Exercise instructions:
Leave the images out and repeat the data exactly as given.
--- START ---
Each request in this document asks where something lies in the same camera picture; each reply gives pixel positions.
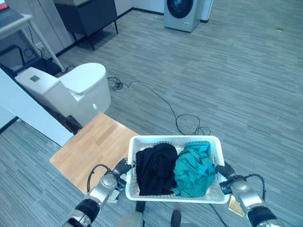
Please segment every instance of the black cloth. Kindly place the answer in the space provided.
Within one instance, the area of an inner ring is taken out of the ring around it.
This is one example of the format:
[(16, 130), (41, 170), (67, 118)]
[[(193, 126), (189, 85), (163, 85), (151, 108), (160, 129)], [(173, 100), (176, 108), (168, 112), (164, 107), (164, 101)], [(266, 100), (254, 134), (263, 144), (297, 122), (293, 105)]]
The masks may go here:
[(169, 195), (176, 187), (175, 162), (178, 158), (174, 146), (161, 143), (136, 153), (137, 182), (140, 195)]

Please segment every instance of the table leg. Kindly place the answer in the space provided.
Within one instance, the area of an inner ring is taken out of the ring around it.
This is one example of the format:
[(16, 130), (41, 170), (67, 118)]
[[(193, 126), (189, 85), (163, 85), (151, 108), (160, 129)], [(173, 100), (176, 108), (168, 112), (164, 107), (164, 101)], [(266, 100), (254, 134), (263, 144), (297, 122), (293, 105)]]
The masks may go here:
[(35, 33), (37, 34), (38, 38), (40, 39), (40, 41), (42, 42), (43, 46), (47, 49), (47, 51), (49, 52), (49, 54), (51, 55), (51, 57), (53, 58), (54, 62), (59, 65), (59, 67), (61, 68), (61, 71), (64, 72), (64, 67), (62, 66), (62, 64), (59, 62), (58, 58), (56, 57), (56, 55), (54, 54), (54, 52), (52, 51), (51, 47), (48, 45), (47, 41), (44, 39), (43, 35), (41, 34), (41, 32), (39, 31), (39, 29), (37, 28), (36, 24), (34, 23), (34, 21), (31, 19), (29, 21), (32, 29), (35, 31)]
[(72, 37), (74, 37), (75, 42), (77, 42), (77, 38), (76, 38), (75, 34), (73, 32), (71, 34), (72, 34)]
[(116, 33), (118, 34), (117, 22), (115, 21)]
[(90, 43), (90, 45), (91, 45), (91, 48), (93, 48), (93, 51), (95, 51), (95, 47), (94, 47), (93, 42), (91, 41), (90, 36), (88, 35), (87, 38), (88, 38), (88, 40), (89, 40), (89, 43)]

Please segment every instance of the toilet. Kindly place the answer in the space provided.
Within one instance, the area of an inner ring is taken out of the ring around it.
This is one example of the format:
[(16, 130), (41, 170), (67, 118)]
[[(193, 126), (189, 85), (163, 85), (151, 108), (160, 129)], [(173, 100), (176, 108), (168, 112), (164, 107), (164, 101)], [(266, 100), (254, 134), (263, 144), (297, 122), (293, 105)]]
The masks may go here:
[(82, 127), (111, 103), (106, 69), (99, 63), (82, 64), (59, 78), (31, 67), (15, 79), (42, 105), (71, 115)]

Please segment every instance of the wooden table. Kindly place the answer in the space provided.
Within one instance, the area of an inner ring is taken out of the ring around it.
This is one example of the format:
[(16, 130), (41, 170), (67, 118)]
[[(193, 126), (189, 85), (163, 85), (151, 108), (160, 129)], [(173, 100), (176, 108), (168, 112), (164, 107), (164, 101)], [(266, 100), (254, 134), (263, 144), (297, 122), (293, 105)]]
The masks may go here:
[[(50, 162), (86, 194), (87, 178), (92, 168), (100, 163), (114, 168), (122, 158), (128, 156), (129, 140), (136, 135), (136, 132), (100, 113), (65, 144)], [(90, 188), (98, 184), (104, 173), (102, 167), (95, 171)]]

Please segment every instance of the black wire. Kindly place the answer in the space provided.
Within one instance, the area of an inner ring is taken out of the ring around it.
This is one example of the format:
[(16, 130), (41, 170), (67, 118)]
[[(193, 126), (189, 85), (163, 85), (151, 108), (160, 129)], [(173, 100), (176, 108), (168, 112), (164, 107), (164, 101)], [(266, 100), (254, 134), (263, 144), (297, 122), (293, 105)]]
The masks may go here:
[(108, 167), (107, 167), (106, 165), (104, 165), (104, 164), (98, 164), (98, 165), (94, 166), (94, 167), (92, 168), (90, 174), (89, 174), (88, 179), (87, 179), (87, 193), (89, 193), (89, 191), (90, 191), (90, 179), (91, 179), (91, 176), (95, 173), (95, 172), (94, 172), (95, 169), (97, 169), (99, 166), (104, 167), (107, 171), (111, 171), (111, 169), (108, 168)]
[(74, 65), (70, 65), (70, 66), (68, 66), (68, 67), (64, 68), (63, 73), (66, 73), (66, 72), (68, 72), (68, 71), (70, 71), (70, 70), (73, 70), (74, 68), (76, 68), (76, 66), (74, 66)]
[(34, 42), (32, 30), (30, 29), (29, 26), (27, 26), (27, 27), (28, 27), (28, 30), (29, 30), (30, 37), (31, 37), (31, 39), (32, 39), (33, 45), (34, 45), (34, 46), (38, 49), (38, 51), (41, 53), (41, 58), (43, 58), (43, 52), (42, 52), (42, 50), (40, 50), (40, 49), (37, 47), (37, 45), (35, 44), (35, 42)]
[(217, 214), (218, 218), (220, 219), (220, 221), (222, 222), (222, 224), (225, 226), (225, 227), (228, 227), (227, 224), (223, 221), (221, 215), (217, 212), (217, 210), (212, 206), (212, 204), (210, 204), (210, 207), (213, 208), (214, 212)]
[[(132, 81), (131, 83), (129, 84), (126, 84), (126, 83), (122, 83), (120, 78), (119, 77), (108, 77), (107, 78), (108, 80), (110, 81), (113, 81), (115, 83), (114, 87), (113, 87), (113, 90), (116, 91), (116, 90), (121, 90), (123, 88), (123, 85), (127, 86), (127, 88), (129, 88), (133, 83), (139, 83), (145, 87), (147, 87), (150, 91), (152, 91), (152, 93), (154, 93), (155, 95), (157, 95), (160, 99), (162, 99), (170, 108), (170, 110), (172, 111), (174, 117), (175, 117), (175, 124), (176, 124), (176, 128), (178, 129), (178, 131), (182, 134), (182, 135), (199, 135), (200, 132), (202, 133), (202, 135), (205, 135), (205, 129), (207, 129), (208, 131), (208, 134), (207, 135), (210, 135), (211, 134), (211, 130), (210, 128), (208, 127), (205, 127), (205, 126), (201, 126), (201, 120), (199, 117), (195, 116), (195, 115), (192, 115), (192, 114), (181, 114), (179, 116), (176, 115), (175, 111), (173, 110), (173, 108), (171, 107), (171, 105), (169, 104), (168, 101), (166, 101), (161, 95), (159, 95), (157, 92), (155, 92), (152, 88), (150, 88), (148, 85), (140, 82), (140, 81), (137, 81), (137, 80), (134, 80)], [(183, 116), (189, 116), (189, 117), (193, 117), (193, 118), (196, 118), (198, 120), (198, 126), (196, 127), (195, 131), (193, 133), (184, 133), (181, 131), (181, 129), (179, 128), (179, 125), (178, 125), (178, 119), (180, 119), (180, 117), (183, 117)]]
[(244, 179), (246, 180), (247, 178), (252, 177), (252, 176), (256, 176), (262, 181), (262, 199), (263, 199), (263, 201), (265, 201), (266, 190), (265, 190), (265, 180), (264, 180), (264, 178), (260, 174), (249, 174), (248, 176), (245, 176)]
--- END ---
Finished task:
Each request in this document asks where something lies in the same camera picture; each reply gives pixel positions.
Please segment every instance of the black cloth. Kindly place the answer in the space provided.
Within one instance, the area of an inner ring is taken out of the ring around it.
This is one example of the format:
[(16, 130), (41, 170), (67, 118)]
[[(193, 126), (189, 85), (163, 85), (151, 108), (160, 129)], [(173, 100), (176, 108), (168, 112), (164, 107), (164, 101)], [(266, 100), (254, 134), (263, 144), (297, 122), (293, 105)]]
The masks may go here:
[(169, 195), (176, 187), (175, 162), (178, 158), (174, 146), (161, 143), (136, 153), (137, 182), (140, 195)]

Please segment every instance of the table leg. Kindly place the answer in the space provided.
Within one instance, the area of an inner ring is taken out of the ring around it.
This is one example of the format:
[(16, 130), (41, 170), (67, 118)]
[[(193, 126), (189, 85), (163, 85), (151, 108), (160, 129)], [(173, 100), (176, 108), (168, 112), (164, 107), (164, 101)], [(266, 100), (254, 134), (263, 144), (297, 122), (293, 105)]]
The masks may go here:
[(35, 33), (37, 34), (38, 38), (40, 39), (40, 41), (42, 42), (43, 46), (47, 49), (47, 51), (49, 52), (49, 54), (51, 55), (51, 57), (53, 58), (54, 62), (59, 65), (59, 67), (61, 68), (61, 71), (64, 72), (64, 67), (62, 66), (62, 64), (59, 62), (58, 58), (56, 57), (56, 55), (54, 54), (54, 52), (52, 51), (51, 47), (48, 45), (47, 41), (44, 39), (43, 35), (41, 34), (41, 32), (39, 31), (39, 29), (37, 28), (36, 24), (34, 23), (34, 21), (31, 19), (29, 21), (32, 29), (35, 31)]
[(72, 37), (74, 37), (75, 42), (77, 42), (77, 38), (76, 38), (75, 34), (73, 32), (71, 34), (72, 34)]
[(116, 33), (118, 34), (117, 22), (115, 21)]
[(90, 43), (90, 45), (91, 45), (91, 48), (93, 48), (93, 51), (95, 51), (95, 47), (94, 47), (93, 42), (91, 41), (90, 36), (88, 35), (87, 38), (88, 38), (88, 40), (89, 40), (89, 43)]

Please segment every instance of the toilet. Kindly place the answer in the space provided.
Within one instance, the area of an inner ring is taken out of the ring around it.
This is one example of the format:
[(16, 130), (41, 170), (67, 118)]
[[(193, 126), (189, 85), (163, 85), (151, 108), (160, 129)], [(173, 100), (176, 108), (168, 112), (164, 107), (164, 101)], [(266, 100), (254, 134), (263, 144), (297, 122), (293, 105)]]
The masks may go here:
[(82, 127), (111, 103), (106, 69), (99, 63), (82, 64), (59, 78), (31, 67), (15, 79), (42, 105), (71, 115)]

Please segment every instance of the wooden table. Kindly place the answer in the space provided.
Within one instance, the area of an inner ring is taken out of the ring around it.
This is one example of the format:
[(16, 130), (41, 170), (67, 118)]
[[(193, 126), (189, 85), (163, 85), (151, 108), (160, 129)], [(173, 100), (176, 108), (168, 112), (164, 107), (164, 101)], [(266, 100), (254, 134), (263, 144), (297, 122), (293, 105)]]
The masks may go here:
[[(50, 162), (86, 194), (87, 178), (92, 168), (100, 163), (114, 168), (122, 158), (128, 156), (129, 140), (136, 135), (136, 132), (100, 113), (65, 144)], [(90, 188), (98, 184), (104, 173), (102, 167), (95, 171)]]

Please segment every instance of the black wire. Kindly place the answer in the space provided.
Within one instance, the area of an inner ring is taken out of the ring around it.
This is one example of the format:
[(16, 130), (41, 170), (67, 118)]
[[(193, 126), (189, 85), (163, 85), (151, 108), (160, 129)], [(173, 100), (176, 108), (168, 112), (164, 107), (164, 101)], [(266, 100), (254, 134), (263, 144), (297, 122), (293, 105)]]
The masks may go here:
[(108, 167), (107, 167), (106, 165), (104, 165), (104, 164), (98, 164), (98, 165), (94, 166), (94, 167), (92, 168), (90, 174), (89, 174), (88, 179), (87, 179), (87, 193), (89, 193), (89, 191), (90, 191), (90, 179), (91, 179), (91, 176), (95, 173), (95, 172), (94, 172), (95, 169), (97, 169), (99, 166), (104, 167), (107, 171), (111, 171), (111, 169), (108, 168)]
[(74, 65), (70, 65), (70, 66), (68, 66), (68, 67), (64, 68), (63, 73), (66, 73), (66, 72), (68, 72), (68, 71), (70, 71), (70, 70), (73, 70), (74, 68), (76, 68), (76, 66), (74, 66)]
[(34, 42), (32, 30), (30, 29), (29, 26), (27, 26), (27, 27), (28, 27), (28, 30), (29, 30), (30, 37), (31, 37), (31, 39), (32, 39), (33, 45), (34, 45), (34, 46), (38, 49), (38, 51), (41, 53), (41, 58), (43, 58), (43, 52), (42, 52), (42, 50), (40, 50), (40, 49), (37, 47), (37, 45), (35, 44), (35, 42)]
[(217, 214), (218, 218), (220, 219), (220, 221), (222, 222), (222, 224), (225, 226), (225, 227), (228, 227), (227, 224), (223, 221), (221, 215), (217, 212), (217, 210), (212, 206), (212, 204), (210, 204), (210, 207), (213, 208), (214, 212)]
[[(132, 81), (131, 83), (129, 84), (126, 84), (126, 83), (122, 83), (120, 78), (119, 77), (108, 77), (107, 78), (108, 80), (110, 81), (113, 81), (115, 83), (114, 87), (113, 87), (113, 90), (116, 91), (116, 90), (121, 90), (123, 88), (123, 85), (127, 86), (127, 88), (129, 88), (133, 83), (139, 83), (145, 87), (147, 87), (150, 91), (152, 91), (152, 93), (154, 93), (155, 95), (157, 95), (160, 99), (162, 99), (170, 108), (170, 110), (172, 111), (174, 117), (175, 117), (175, 124), (176, 124), (176, 128), (178, 129), (178, 131), (182, 134), (182, 135), (199, 135), (200, 132), (202, 133), (202, 135), (205, 135), (205, 129), (207, 129), (208, 131), (208, 134), (207, 135), (210, 135), (211, 134), (211, 130), (210, 128), (208, 127), (205, 127), (205, 126), (201, 126), (201, 120), (199, 117), (195, 116), (195, 115), (192, 115), (192, 114), (181, 114), (179, 116), (176, 115), (175, 111), (173, 110), (173, 108), (171, 107), (171, 105), (169, 104), (168, 101), (166, 101), (161, 95), (159, 95), (157, 92), (155, 92), (152, 88), (150, 88), (148, 85), (140, 82), (140, 81), (137, 81), (137, 80), (134, 80)], [(183, 116), (189, 116), (189, 117), (193, 117), (193, 118), (196, 118), (198, 120), (198, 126), (196, 127), (195, 131), (193, 133), (184, 133), (181, 131), (181, 129), (179, 128), (179, 125), (178, 125), (178, 119), (180, 119), (180, 117), (183, 117)]]
[(244, 179), (246, 180), (247, 178), (252, 177), (252, 176), (256, 176), (262, 181), (262, 199), (263, 199), (263, 201), (265, 201), (266, 190), (265, 190), (265, 180), (264, 180), (264, 178), (260, 174), (249, 174), (248, 176), (245, 176)]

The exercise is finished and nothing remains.